Closed Loop Challange
Part 1: PID Control due before class Thursday 11/10
Part 2: Improvement on PID due in class on Thursday 11/17
Build a basic dual shaft setup:
Gear ratio 3:1 (small gear on motor shaft)
Inertia wheel of standard size on second shaft.
Symmetric Wheel. 3 10-32 bolts of length 2" loaded with 14 nuts mounted adjacently on one side of wheel and 3 similar bolts on opposite side.
Asymmetric wheel. 1 bolts as above mounted on just one side of the wheel.
Pot in line with inertia wheel.
Implement both Challenge 1 and Challange 2 using just regular PID control (not even with anti-windup).
Turn in plots on tuned system and Arduino code.
Describe tuning process and final gains used.
Grade is based on reaching specific target position without penalty for a long settling time, along with write up.
Implement both Challenge 1 and Challange 2 with the goal of improving the settling time relative to Part 1. Methods used could include adding anti-windup to PID, feedforward, bang-bang, velocity trajectory control.
Grade is based solely on how fast one settles at the target position.
Challenge 1: Symmetric Inertia Wheel
Implement a PID controller for a 180 degree rotation. Performance will be based on time to reach and settle in target position. Reaching target will be defined as:
position error < position threshold of +/- 1 degrees
velocity < velocity threshold +/- 1 degrees per second
Challenge 2: Asymmetric Inertia Wheel
Remove all bolts except 3 adjacent ones.
Start with bolts on inertia wheel at lowest position. Then implement a controller for a 90 degree rotation. Performance will be the same criteria as in challenge 1.
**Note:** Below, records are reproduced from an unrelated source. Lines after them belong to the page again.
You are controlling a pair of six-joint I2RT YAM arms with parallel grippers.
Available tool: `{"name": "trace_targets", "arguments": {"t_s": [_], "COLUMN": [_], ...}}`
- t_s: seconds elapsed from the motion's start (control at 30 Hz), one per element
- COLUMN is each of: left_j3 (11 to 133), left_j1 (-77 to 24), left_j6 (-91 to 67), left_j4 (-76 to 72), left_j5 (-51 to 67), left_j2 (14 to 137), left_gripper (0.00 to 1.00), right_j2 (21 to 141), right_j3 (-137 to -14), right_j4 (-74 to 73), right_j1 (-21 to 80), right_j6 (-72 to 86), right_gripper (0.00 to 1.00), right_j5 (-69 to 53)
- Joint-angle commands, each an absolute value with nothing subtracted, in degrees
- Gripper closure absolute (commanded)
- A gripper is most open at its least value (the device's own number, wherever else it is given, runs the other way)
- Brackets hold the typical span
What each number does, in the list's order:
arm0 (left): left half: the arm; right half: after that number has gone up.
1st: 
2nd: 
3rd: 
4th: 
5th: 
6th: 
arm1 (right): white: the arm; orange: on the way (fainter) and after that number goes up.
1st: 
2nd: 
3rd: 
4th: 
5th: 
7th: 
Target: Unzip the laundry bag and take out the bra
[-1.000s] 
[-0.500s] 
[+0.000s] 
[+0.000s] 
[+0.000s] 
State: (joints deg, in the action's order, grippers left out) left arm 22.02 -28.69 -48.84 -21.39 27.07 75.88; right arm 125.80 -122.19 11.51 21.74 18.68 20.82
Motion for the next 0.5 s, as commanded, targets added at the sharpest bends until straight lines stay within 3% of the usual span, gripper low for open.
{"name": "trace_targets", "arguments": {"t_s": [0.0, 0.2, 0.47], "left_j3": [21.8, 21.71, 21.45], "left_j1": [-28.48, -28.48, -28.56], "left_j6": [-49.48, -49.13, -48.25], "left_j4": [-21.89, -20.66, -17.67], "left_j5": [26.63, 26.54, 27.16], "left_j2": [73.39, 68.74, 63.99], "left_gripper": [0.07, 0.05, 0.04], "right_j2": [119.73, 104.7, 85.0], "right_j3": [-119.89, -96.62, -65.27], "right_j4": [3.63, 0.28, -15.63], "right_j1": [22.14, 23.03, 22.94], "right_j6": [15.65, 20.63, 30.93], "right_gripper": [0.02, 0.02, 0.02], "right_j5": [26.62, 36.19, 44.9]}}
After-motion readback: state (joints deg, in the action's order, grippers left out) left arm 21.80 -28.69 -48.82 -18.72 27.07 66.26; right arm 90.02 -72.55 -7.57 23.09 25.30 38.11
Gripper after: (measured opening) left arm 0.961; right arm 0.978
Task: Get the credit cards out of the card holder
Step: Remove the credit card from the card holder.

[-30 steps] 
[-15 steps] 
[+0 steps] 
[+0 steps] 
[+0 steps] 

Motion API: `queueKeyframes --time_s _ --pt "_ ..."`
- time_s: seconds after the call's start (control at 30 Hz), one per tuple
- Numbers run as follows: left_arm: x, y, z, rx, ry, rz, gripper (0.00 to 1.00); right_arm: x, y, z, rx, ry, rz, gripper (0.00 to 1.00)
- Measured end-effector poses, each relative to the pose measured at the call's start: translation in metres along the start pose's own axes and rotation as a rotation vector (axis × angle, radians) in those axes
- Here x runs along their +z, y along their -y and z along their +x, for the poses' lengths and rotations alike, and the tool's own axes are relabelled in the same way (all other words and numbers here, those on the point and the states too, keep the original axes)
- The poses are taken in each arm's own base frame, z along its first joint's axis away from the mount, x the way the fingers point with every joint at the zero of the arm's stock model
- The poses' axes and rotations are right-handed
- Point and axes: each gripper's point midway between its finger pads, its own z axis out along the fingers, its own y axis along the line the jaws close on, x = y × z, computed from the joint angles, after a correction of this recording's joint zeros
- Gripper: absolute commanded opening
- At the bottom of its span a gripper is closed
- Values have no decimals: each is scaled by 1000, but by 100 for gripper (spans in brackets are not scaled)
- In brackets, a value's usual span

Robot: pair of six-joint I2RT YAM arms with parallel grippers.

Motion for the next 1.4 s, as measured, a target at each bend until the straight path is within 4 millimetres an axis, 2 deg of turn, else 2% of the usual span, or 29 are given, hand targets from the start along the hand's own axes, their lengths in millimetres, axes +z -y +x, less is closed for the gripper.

The performance will be based on potentiometer reading for the TA Arduino. The feedback sensor could be either the encoder, potentiometer, or a hybrid approach. Some Pros and Cons are:
Potentiometer feedback is more accurate since you are directly measuring the position of the object you care about. However, if there is a big lag between the motor and the pot due to backlash or twist in the flexible shaft coupling this cold lead to oscillation or even instability.
Encoder feedback will be more stable and possibly easier to tune, but backlash or twist in the flexible shaft coupling could lead to a steady state error that is not eliminated.
A hybrid approach would use the encoder to start with and then switch to the pot when one is close to the target, but there could be a time delay.
To quickly change gain values without recompiling, one can input gains through the serial port. An examples is provided in SampleP_Code. This example implements proportional control but not Derivative or Integral Control.
Make sure that your potentiometer is not going through the dead zone.
Note; not all pots are identical and thus may have a different calibration constant between counts and degrees. To easily address this, just play with the step size via the serial port input to achieve a desired 90 or 180 degree step. See void setup in SampleP_Code.
See Control Guidelines for PID tuning tips and other control approaches.